▶ EXERCISE DIRECTIONS: Give the lines again exactly as they appear below, from the line with "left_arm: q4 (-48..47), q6" to the line with "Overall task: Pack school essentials", both included, and only those lines. Leave every picture out.
Top of RECORDED DATA
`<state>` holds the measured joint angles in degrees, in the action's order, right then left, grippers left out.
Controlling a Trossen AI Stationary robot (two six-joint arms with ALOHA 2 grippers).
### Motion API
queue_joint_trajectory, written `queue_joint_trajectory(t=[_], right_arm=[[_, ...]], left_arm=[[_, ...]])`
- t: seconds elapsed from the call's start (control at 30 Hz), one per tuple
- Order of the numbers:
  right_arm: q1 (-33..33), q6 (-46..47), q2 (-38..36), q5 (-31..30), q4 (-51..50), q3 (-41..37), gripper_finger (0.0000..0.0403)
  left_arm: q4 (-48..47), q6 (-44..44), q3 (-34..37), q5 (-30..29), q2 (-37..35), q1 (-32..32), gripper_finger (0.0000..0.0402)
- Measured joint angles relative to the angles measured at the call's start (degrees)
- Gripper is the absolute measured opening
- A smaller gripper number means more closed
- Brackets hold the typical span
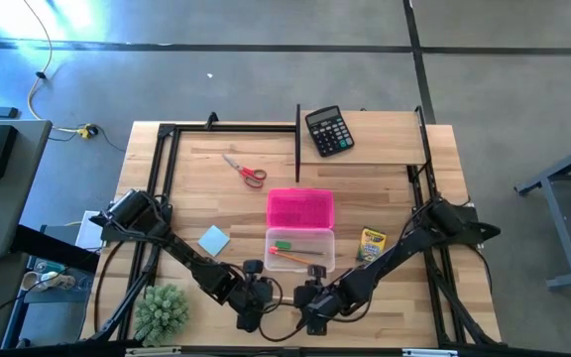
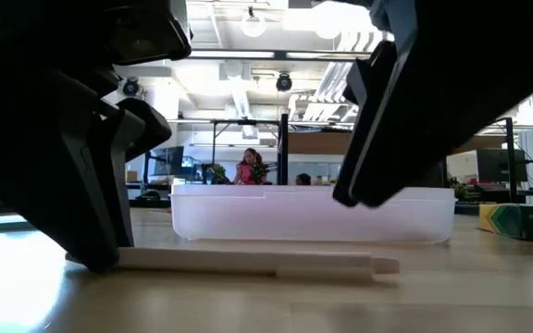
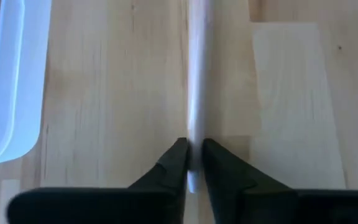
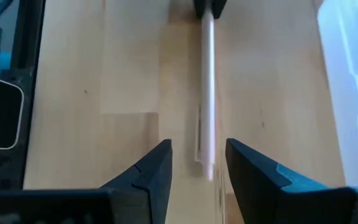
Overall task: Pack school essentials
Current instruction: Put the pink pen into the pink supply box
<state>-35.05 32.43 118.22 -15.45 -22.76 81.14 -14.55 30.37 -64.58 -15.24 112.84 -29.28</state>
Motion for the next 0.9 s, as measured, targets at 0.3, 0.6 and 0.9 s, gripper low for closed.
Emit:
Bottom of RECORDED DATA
▶ RESULT FOR THIS TASK:
  left_arm: q4 (-48..47), q6 (-44..44), q3 (-34..37), q5 (-30..29), q2 (-37..35), q1 (-32..32), gripper_finger (0.0000..0.0402)
- Measured joint angles relative to the angles measured at the call's start (degrees)
- Gripper is the absolute measured opening
- A smaller gripper number means more closed
- Brackets hold the typical span
Overall task: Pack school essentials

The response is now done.